The land is cleared for urban development, for industry and for agriculture. Two thirds of tropical deforestation is driven by the global trade of key commodities – soy, palm oil, beef and timber. These forest risk commodities end up in half the products in our supermarkets such as toothpaste and pet food.

This destruction not only destroys habitats, it also contributes to climate change. When vegetation is cleared, it’s often burned and this releases the stored carbon back into the atmosphere. So not only is the continued carbon storage capacity of forests, wetlands and savannahs lost, the process of clearing these landscapes releases further emissions. The combination of these factors and a warming climate, is turning long-standing carbon stores like the Amazon from a carbon sink, to a carbon source

The best current estimates say deforestation is responsible for around 8% of all global greenhouse gas emissions.

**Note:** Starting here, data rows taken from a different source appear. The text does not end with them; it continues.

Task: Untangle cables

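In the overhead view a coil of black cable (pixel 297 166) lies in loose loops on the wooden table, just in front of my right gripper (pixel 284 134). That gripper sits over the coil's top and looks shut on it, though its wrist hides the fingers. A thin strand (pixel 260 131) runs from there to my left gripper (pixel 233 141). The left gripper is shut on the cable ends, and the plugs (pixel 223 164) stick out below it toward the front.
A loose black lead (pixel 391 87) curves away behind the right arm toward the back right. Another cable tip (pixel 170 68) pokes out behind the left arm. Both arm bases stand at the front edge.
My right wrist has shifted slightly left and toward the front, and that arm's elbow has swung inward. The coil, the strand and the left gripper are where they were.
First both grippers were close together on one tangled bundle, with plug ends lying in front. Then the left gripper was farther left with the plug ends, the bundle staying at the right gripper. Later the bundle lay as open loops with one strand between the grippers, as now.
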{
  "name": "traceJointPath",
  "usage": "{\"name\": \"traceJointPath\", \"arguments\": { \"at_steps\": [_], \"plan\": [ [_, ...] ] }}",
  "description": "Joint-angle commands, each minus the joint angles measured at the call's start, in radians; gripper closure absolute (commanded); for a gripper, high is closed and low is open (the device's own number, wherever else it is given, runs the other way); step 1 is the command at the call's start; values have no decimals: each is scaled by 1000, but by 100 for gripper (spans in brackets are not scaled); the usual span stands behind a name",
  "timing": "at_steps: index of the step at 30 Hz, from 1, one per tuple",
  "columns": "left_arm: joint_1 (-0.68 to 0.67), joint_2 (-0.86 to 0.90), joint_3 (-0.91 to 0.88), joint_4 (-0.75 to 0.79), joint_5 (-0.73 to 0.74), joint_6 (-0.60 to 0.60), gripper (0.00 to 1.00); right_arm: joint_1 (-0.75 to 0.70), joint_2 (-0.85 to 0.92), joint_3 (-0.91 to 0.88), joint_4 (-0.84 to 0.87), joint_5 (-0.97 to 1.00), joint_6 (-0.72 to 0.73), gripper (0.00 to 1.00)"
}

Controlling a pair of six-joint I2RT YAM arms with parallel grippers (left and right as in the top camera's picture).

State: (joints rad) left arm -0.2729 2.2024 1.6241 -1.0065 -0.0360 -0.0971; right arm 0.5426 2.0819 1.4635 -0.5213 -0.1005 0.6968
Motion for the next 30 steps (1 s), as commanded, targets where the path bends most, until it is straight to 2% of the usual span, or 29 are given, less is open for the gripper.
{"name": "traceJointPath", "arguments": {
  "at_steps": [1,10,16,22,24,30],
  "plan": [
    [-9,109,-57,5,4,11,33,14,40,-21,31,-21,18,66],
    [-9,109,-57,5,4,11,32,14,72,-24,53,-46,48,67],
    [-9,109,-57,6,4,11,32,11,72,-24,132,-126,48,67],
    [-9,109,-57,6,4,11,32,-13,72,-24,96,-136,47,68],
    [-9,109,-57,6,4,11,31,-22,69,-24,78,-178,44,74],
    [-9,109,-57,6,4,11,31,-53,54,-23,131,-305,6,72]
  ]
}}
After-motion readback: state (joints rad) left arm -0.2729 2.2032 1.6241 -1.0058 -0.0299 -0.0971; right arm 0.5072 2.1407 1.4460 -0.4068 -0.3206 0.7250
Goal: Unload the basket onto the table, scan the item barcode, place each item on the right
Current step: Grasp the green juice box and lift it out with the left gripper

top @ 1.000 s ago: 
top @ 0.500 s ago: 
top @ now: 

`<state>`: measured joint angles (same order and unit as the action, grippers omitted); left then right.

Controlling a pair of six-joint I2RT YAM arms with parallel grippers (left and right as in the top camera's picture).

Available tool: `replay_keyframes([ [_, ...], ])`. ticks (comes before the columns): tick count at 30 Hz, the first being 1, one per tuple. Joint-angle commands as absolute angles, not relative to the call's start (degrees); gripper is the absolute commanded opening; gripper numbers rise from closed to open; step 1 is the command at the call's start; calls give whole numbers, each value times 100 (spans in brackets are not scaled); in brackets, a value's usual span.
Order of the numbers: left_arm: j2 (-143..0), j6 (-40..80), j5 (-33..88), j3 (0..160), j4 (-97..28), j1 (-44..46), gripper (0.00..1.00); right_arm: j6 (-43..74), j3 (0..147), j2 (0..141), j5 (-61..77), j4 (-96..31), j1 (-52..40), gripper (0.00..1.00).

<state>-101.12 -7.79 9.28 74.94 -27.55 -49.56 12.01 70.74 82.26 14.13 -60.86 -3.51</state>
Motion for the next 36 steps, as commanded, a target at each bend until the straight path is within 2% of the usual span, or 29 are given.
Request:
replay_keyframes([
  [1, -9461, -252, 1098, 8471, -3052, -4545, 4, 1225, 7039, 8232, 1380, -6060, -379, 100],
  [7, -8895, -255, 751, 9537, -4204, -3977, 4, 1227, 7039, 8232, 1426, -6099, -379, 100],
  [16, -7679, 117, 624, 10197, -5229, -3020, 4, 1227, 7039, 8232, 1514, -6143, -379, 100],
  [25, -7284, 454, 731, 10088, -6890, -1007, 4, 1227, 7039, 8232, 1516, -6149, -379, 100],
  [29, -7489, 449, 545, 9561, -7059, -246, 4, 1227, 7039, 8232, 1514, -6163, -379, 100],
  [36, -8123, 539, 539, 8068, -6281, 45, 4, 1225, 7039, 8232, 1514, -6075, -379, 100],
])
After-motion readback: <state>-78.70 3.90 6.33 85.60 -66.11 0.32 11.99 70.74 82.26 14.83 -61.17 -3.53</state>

Deforestation emits more CO2 than all of the EU put together. That’s why stopping this destruction matters for our climate.

The human cost

The destruction of natural habitats is not just an environmental disaster. It’s a human one too. There are 1.6 billion people who live in and around tropical forests. In many areas Indigenous communities have been stewards of the land for centuries. And studies show that Indigenous Peoples are the best guardians of this land for preserving nature and biodiversity. But land conversion for agriculture and mining projects is heavily associated with land grabbing and human rights abuses. Taking the land from the communities whose right it is whether to protect the land or not. 

Nature loss and climate change are linked. It is impossible to tackle one without confronting the other. Reforestation can help – but protecting existing forests is more critical. We know that deforestation is already causing climate issues. The current drought in Brazil is the worst in a century. It’s been directly linked to deforestation in the Amazon because the rainforest plays a crucial role in generating rainfall. So if we care about the climate and stopping global warming we have to care about nature and end our destruction of it.